** What to do **
Please start at the first line of the records beneath and quote each line exactly, ending with the line containing "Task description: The".

*** Opening of Data provided ***

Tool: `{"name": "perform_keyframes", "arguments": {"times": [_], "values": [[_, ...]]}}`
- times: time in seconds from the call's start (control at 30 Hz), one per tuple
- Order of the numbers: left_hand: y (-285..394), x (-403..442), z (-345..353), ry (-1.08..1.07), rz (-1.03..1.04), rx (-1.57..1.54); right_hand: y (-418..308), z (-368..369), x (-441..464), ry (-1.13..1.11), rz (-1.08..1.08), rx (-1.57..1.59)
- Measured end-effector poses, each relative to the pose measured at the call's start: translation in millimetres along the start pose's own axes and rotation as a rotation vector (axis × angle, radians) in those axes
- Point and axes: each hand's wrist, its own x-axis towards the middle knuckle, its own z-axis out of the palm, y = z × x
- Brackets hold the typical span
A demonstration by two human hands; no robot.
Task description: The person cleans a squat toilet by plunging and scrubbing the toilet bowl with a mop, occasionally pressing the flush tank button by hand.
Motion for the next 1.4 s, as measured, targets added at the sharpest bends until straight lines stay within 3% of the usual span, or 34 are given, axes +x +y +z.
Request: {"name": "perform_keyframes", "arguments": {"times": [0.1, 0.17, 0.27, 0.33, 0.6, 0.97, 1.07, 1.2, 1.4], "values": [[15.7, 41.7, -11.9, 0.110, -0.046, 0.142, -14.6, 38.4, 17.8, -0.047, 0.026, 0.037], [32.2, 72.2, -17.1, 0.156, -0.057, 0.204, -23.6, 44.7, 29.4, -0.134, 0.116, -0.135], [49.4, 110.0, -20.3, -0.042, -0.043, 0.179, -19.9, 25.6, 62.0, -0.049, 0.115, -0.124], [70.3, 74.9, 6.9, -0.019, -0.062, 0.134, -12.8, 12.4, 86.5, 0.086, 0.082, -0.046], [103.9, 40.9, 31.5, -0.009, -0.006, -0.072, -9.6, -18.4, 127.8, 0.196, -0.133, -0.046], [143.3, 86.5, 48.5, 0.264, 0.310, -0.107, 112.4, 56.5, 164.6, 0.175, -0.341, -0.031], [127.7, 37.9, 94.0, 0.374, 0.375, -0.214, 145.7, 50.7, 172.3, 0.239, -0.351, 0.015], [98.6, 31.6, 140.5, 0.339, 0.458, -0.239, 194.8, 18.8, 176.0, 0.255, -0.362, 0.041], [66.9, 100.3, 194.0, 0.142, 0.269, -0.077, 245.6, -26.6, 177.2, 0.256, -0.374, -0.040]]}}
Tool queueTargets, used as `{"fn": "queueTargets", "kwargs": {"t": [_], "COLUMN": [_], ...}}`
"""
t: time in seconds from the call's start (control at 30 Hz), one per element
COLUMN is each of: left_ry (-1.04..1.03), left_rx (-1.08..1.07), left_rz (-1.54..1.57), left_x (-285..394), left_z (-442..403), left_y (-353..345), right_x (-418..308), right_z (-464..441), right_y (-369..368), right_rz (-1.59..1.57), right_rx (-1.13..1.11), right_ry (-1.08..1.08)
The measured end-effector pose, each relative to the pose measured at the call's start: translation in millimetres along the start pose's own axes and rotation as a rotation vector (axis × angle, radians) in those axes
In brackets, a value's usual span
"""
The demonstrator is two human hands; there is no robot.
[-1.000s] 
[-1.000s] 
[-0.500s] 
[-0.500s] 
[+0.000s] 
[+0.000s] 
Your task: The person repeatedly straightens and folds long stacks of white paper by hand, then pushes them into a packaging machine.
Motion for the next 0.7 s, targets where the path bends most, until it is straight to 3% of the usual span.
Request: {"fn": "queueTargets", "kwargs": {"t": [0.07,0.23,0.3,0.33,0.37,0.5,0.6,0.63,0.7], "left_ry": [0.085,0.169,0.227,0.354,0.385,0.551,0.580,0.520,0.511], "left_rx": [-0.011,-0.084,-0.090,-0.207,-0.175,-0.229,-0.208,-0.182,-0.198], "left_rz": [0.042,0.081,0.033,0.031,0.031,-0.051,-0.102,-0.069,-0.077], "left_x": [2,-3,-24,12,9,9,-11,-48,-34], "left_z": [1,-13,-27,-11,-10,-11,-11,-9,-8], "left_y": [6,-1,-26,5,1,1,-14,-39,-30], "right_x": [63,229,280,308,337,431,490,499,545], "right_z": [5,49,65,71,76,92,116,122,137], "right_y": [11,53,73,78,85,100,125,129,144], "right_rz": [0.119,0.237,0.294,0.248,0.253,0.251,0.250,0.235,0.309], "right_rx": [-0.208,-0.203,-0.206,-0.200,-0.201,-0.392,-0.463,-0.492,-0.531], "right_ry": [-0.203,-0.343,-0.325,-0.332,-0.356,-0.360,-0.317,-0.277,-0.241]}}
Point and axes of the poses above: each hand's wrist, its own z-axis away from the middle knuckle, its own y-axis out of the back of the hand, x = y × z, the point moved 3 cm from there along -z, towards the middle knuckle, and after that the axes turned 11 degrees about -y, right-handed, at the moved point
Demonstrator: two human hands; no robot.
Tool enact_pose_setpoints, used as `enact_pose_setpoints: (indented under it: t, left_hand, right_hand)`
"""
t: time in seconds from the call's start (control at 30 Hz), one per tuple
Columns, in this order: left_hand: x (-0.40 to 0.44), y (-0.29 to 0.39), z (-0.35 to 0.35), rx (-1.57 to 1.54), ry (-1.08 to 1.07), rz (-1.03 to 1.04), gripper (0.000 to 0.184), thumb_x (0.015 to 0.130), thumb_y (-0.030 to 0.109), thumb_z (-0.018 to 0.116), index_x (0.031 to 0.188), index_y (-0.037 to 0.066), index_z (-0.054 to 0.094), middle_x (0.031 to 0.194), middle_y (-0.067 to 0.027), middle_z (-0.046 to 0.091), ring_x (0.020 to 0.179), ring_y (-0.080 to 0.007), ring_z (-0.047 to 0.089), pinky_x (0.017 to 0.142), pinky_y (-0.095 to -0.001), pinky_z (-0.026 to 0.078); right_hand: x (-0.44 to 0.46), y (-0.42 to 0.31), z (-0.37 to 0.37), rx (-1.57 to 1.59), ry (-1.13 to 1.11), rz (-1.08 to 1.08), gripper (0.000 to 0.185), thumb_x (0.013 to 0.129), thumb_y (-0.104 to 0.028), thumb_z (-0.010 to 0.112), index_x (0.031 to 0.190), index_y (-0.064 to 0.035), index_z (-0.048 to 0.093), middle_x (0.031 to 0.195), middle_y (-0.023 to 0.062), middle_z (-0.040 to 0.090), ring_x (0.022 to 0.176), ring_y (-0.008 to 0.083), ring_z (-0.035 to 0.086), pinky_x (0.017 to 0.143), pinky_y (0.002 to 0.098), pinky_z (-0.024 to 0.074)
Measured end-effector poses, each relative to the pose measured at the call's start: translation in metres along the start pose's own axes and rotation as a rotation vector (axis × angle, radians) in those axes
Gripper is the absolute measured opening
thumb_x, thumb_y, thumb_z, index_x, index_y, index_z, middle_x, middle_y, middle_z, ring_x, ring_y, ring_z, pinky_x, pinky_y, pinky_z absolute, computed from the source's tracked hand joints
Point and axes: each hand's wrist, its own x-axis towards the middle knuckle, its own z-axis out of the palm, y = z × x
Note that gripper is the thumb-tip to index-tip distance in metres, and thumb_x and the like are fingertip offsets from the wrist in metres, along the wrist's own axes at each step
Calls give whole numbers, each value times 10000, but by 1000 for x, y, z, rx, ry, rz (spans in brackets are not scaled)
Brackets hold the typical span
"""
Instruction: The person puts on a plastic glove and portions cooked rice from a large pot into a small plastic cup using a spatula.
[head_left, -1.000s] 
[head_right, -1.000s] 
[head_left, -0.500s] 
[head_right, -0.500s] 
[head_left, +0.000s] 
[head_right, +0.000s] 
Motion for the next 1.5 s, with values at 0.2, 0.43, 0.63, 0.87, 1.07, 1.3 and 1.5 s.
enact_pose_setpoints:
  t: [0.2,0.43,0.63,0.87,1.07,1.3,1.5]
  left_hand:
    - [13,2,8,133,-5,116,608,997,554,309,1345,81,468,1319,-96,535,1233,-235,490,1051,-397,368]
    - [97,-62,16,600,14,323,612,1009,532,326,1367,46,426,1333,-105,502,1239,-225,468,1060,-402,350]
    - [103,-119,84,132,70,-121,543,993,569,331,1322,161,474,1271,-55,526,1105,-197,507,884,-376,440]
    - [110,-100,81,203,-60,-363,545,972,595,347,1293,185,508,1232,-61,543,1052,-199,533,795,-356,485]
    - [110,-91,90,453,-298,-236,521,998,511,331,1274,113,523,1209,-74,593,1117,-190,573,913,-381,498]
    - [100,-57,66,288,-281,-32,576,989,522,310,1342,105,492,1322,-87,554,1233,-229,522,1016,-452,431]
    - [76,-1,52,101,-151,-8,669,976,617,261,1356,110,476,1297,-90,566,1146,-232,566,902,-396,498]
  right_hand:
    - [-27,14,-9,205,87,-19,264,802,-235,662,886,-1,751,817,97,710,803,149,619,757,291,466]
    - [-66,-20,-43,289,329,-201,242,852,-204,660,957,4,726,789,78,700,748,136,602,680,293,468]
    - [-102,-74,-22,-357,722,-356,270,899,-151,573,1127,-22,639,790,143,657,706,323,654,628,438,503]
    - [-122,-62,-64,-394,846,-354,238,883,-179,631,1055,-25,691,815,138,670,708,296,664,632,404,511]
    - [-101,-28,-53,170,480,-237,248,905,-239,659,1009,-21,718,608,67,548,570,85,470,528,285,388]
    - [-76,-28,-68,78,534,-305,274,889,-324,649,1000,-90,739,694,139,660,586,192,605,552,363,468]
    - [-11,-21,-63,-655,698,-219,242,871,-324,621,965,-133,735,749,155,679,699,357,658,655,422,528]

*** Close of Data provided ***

** Output for this task **
Tool: `{"name": "perform_keyframes", "arguments": {"times": [_], "values": [[_, ...]]}}`
- times: time in seconds from the call's start (control at 30 Hz), one per tuple
- Order of the numbers: left_hand: y (-285..394), x (-403..442), z (-345..353), ry (-1.08..1.07), rz (-1.03..1.04), rx (-1.57..1.54); right_hand: y (-418..308), z (-368..369), x (-441..464), ry (-1.13..1.11), rz (-1.08..1.08), rx (-1.57..1.59)
- Measured end-effector poses, each relative to the pose measured at the call's start: translation in millimetres along the start pose's own axes and rotation as a rotation vector (axis × angle, radians) in those axes
- Point and axes: each hand's wrist, its own x-axis towards the middle knuckle, its own z-axis out of the palm, y = z × x
- Brackets hold the typical span
A demonstration by two human hands; no robot.
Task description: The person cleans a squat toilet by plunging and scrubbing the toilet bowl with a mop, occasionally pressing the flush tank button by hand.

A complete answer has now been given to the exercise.